### TO DO
In the entries below, find each line with the word "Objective" and return it.

### RECORDS TO USE
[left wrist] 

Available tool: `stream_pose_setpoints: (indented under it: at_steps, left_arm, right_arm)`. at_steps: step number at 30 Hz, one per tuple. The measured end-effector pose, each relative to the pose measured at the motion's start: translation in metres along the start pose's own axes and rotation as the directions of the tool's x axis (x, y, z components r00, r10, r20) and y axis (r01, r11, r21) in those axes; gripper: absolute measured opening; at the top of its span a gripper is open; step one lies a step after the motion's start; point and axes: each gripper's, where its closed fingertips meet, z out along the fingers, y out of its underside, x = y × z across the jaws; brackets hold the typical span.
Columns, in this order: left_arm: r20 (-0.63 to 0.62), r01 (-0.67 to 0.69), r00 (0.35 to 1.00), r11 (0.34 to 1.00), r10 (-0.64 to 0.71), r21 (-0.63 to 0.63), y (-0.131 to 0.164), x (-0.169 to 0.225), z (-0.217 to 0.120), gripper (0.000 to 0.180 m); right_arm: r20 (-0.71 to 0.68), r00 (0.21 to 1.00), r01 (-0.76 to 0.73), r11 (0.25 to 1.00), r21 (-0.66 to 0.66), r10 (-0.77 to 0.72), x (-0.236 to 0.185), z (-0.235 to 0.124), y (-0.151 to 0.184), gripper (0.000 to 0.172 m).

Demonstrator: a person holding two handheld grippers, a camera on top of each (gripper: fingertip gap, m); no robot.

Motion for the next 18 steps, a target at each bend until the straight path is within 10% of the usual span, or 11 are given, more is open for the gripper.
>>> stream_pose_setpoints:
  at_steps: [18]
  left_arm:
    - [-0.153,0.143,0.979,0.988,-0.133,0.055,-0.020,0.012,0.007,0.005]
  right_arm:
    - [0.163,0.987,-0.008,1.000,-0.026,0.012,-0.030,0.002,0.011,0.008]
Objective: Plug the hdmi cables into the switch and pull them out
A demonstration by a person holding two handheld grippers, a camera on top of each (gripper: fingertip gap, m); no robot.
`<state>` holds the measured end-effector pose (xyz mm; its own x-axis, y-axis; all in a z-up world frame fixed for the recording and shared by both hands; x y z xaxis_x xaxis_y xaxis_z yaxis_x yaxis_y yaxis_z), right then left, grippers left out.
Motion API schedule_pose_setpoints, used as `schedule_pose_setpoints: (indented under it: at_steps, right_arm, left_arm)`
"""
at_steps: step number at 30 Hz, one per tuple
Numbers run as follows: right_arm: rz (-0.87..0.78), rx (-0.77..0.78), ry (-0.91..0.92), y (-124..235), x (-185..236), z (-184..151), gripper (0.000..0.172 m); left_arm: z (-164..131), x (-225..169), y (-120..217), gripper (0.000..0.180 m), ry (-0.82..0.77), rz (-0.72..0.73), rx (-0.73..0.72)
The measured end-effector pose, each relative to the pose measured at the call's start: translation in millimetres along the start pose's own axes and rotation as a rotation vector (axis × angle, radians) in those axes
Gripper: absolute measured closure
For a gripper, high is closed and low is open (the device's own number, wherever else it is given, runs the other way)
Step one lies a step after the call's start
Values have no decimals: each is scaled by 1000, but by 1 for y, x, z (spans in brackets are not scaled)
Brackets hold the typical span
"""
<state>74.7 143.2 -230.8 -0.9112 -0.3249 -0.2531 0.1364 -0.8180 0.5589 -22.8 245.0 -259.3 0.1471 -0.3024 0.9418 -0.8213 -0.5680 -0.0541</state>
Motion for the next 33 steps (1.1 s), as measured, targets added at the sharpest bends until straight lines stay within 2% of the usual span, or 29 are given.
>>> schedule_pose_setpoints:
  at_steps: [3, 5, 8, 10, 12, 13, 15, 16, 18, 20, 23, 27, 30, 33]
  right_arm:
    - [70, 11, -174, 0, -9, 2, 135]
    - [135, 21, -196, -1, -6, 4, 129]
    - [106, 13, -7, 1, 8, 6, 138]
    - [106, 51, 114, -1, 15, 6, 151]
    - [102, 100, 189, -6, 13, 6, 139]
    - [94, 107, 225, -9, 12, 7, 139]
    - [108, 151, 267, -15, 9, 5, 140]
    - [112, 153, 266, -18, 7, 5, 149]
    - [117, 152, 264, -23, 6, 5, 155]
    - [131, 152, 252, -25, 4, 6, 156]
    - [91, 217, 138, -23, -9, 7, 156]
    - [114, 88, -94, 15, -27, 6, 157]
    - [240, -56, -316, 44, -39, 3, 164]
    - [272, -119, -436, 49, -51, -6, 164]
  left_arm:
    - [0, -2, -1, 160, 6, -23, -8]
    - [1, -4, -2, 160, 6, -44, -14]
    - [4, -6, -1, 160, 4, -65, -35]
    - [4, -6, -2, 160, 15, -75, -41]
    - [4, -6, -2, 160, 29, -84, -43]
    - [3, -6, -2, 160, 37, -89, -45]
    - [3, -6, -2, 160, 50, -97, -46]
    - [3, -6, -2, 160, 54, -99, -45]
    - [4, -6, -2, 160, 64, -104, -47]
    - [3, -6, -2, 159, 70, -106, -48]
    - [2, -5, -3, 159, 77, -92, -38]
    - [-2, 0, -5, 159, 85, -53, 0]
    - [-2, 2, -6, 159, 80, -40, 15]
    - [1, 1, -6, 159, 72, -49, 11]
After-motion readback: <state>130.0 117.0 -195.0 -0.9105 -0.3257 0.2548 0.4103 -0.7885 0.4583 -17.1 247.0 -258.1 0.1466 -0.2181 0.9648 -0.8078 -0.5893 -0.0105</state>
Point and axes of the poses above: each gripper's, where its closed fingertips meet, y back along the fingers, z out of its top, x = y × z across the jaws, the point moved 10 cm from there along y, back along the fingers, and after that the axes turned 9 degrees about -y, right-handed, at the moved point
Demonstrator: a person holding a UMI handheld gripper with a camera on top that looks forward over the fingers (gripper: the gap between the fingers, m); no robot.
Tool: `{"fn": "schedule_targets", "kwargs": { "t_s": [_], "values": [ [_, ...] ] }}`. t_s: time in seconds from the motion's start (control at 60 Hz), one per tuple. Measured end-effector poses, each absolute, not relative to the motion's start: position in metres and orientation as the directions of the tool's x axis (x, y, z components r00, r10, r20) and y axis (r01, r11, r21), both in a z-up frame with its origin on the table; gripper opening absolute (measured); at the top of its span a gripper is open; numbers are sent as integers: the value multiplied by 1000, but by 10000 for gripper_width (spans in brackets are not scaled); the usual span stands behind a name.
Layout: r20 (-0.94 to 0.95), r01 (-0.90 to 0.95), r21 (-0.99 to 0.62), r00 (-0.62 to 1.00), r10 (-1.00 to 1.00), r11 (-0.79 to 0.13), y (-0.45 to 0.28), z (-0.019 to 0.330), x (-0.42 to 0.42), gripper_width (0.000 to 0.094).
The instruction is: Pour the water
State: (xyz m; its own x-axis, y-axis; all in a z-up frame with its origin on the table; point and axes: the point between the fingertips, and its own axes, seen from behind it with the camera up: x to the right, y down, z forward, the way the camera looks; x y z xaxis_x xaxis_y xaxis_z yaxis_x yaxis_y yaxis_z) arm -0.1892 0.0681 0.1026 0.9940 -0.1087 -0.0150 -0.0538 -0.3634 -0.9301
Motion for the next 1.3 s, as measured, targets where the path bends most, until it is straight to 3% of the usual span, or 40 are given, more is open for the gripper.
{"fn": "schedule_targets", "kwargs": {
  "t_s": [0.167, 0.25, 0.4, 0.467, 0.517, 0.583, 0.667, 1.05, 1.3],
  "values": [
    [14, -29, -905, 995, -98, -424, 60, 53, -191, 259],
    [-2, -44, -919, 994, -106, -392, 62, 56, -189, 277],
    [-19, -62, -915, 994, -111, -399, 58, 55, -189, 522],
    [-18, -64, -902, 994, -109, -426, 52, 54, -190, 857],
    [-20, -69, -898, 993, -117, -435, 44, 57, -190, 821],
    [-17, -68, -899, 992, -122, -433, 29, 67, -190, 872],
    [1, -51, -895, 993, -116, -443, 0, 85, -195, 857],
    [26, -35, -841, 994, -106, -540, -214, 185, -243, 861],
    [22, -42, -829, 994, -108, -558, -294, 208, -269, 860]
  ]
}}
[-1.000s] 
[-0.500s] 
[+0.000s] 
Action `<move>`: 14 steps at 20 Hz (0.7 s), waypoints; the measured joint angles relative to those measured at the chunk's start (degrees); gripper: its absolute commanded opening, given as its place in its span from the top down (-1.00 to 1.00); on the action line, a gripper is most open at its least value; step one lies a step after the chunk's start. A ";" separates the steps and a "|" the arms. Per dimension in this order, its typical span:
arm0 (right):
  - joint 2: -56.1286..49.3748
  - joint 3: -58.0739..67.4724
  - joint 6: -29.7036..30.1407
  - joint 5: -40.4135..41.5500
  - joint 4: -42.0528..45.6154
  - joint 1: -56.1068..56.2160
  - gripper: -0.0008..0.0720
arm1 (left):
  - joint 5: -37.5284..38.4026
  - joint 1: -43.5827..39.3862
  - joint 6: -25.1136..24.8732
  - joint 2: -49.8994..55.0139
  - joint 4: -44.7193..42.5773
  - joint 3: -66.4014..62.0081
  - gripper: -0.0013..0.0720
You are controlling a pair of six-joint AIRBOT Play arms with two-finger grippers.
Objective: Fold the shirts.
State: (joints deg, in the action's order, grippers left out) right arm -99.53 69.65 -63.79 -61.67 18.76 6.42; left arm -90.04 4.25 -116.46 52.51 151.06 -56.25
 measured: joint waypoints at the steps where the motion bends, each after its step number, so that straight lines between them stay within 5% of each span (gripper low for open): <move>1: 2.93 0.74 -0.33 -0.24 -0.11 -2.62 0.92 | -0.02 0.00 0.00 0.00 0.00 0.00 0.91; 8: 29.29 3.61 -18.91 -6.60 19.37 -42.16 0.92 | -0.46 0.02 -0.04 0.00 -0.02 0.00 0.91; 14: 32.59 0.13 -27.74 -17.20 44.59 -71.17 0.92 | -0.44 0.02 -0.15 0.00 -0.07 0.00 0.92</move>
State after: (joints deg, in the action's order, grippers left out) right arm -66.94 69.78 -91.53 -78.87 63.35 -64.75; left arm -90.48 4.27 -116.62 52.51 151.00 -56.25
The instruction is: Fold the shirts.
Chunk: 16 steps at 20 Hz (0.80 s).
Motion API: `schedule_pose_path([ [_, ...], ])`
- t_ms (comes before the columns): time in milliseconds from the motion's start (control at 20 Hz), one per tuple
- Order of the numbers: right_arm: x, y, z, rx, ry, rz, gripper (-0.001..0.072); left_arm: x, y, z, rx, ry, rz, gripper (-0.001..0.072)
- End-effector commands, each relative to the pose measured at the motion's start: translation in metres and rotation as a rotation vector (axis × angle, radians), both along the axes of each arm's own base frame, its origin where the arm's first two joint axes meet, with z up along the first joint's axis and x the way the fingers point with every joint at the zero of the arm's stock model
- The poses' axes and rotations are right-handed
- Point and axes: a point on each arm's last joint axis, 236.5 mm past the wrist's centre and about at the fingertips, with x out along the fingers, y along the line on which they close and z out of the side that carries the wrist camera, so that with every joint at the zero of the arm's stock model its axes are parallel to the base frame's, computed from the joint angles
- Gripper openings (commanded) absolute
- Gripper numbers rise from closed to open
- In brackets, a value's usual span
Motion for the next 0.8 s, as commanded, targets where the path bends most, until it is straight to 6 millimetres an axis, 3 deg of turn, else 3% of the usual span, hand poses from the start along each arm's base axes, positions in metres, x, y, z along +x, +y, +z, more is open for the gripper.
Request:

### EXERCISE RESULT
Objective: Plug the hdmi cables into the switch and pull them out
Objective: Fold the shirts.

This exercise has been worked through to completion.